*** Opening of Dataset excerpt ***

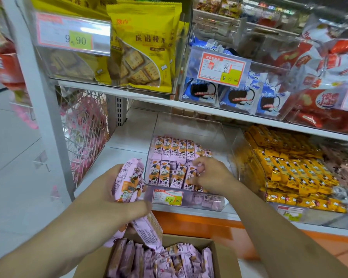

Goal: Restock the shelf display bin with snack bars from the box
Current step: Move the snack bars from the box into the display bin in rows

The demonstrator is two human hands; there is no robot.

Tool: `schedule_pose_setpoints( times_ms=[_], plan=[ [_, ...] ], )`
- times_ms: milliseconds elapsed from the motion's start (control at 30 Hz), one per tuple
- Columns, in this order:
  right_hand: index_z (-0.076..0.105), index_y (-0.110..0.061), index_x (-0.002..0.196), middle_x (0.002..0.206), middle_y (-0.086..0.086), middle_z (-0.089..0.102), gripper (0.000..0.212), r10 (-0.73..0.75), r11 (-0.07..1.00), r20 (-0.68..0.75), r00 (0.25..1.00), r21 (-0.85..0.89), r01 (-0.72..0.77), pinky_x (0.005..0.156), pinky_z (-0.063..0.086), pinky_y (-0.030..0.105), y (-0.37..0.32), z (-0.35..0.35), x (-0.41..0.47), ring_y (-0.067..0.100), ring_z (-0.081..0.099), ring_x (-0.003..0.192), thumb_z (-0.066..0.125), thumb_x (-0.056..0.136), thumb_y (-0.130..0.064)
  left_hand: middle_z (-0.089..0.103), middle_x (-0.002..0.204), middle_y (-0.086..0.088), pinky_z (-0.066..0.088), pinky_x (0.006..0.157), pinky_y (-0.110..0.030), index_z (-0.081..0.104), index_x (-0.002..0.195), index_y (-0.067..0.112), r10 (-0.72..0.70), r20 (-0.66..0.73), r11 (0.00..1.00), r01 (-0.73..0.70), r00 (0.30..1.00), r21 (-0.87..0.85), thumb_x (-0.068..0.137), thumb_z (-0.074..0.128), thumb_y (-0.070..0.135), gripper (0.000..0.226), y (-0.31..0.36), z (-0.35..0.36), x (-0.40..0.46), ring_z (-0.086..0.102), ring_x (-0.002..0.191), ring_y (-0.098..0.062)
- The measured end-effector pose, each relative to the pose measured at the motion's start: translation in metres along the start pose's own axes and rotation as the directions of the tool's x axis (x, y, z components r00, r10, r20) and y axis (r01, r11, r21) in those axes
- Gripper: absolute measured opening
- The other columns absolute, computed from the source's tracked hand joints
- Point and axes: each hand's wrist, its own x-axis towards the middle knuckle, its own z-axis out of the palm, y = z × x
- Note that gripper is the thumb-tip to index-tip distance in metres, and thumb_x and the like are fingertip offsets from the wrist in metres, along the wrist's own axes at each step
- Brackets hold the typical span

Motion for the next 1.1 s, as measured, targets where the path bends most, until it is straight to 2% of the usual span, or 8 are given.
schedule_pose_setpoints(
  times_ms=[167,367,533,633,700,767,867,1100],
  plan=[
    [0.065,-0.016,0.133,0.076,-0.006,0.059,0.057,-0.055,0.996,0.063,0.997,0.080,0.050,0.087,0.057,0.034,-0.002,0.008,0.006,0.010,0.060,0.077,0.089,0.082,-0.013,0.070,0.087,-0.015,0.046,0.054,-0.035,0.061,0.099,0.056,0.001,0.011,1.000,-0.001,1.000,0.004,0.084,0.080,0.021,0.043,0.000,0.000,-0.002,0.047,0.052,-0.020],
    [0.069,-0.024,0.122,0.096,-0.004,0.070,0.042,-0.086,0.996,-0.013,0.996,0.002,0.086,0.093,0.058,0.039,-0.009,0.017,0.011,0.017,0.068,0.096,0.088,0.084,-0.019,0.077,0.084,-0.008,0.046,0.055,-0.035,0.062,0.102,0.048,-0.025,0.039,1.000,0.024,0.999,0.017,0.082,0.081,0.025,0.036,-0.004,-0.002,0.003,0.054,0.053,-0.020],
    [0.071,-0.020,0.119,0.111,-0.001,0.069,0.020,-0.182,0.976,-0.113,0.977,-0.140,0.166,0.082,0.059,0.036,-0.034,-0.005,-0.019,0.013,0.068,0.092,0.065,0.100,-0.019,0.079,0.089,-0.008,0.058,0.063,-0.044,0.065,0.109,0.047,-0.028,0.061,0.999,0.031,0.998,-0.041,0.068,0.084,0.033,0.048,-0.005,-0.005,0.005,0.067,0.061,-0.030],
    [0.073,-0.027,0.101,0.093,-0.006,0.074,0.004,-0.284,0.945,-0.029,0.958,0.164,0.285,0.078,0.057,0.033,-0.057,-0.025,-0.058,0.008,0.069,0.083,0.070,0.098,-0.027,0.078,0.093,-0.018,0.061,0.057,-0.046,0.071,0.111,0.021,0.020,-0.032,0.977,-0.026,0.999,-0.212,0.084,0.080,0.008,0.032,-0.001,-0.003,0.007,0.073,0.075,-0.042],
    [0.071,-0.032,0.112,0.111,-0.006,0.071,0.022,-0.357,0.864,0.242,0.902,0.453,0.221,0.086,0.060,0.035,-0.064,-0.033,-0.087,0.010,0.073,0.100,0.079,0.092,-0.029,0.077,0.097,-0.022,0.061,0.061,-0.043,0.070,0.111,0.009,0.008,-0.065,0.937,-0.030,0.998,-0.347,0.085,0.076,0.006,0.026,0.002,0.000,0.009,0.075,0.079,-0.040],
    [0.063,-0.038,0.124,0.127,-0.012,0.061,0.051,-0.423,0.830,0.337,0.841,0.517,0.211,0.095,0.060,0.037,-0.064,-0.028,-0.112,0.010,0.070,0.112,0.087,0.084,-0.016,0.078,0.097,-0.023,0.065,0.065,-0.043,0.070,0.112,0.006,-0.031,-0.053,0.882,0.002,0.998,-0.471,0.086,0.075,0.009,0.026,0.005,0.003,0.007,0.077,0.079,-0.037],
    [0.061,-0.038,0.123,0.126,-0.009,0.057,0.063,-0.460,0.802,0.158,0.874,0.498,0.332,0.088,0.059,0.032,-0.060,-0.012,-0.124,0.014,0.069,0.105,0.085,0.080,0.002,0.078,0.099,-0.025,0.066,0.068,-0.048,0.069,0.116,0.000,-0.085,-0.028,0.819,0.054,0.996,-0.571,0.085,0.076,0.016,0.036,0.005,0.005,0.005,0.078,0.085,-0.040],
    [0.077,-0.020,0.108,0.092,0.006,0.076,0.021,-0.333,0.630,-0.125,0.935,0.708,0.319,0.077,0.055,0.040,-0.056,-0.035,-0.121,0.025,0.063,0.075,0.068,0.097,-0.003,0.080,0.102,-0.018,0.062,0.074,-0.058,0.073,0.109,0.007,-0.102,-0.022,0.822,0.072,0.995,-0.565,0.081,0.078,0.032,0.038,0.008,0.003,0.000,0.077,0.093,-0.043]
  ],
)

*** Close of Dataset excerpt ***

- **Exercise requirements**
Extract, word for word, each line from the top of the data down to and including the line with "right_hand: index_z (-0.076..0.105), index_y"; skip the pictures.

- **Reply**
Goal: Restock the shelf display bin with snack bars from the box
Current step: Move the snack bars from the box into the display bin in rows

The demonstrator is two human hands; there is no robot.

Tool: `schedule_pose_setpoints( times_ms=[_], plan=[ [_, ...] ], )`
- times_ms: milliseconds elapsed from the motion's start (control at 30 Hz), one per tuple
- Columns, in this order:
  right_hand: index_z (-0.076..0.105), index_y (-0.110..0.061), index_x (-0.002..0.196), middle_x (0.002..0.206), middle_y (-0.086..0.086), middle_z (-0.089..0.102), gripper (0.000..0.212), r10 (-0.73..0.75), r11 (-0.07..1.00), r20 (-0.68..0.75), r00 (0.25..1.00), r21 (-0.85..0.89), r01 (-0.72..0.77), pinky_x (0.005..0.156), pinky_z (-0.063..0.086), pinky_y (-0.030..0.105), y (-0.37..0.32), z (-0.35..0.35), x (-0.41..0.47), ring_y (-0.067..0.100), ring_z (-0.081..0.099), ring_x (-0.003..0.192), thumb_z (-0.066..0.125), thumb_x (-0.056..0.136), thumb_y (-0.130..0.064)

The required output has been given in full.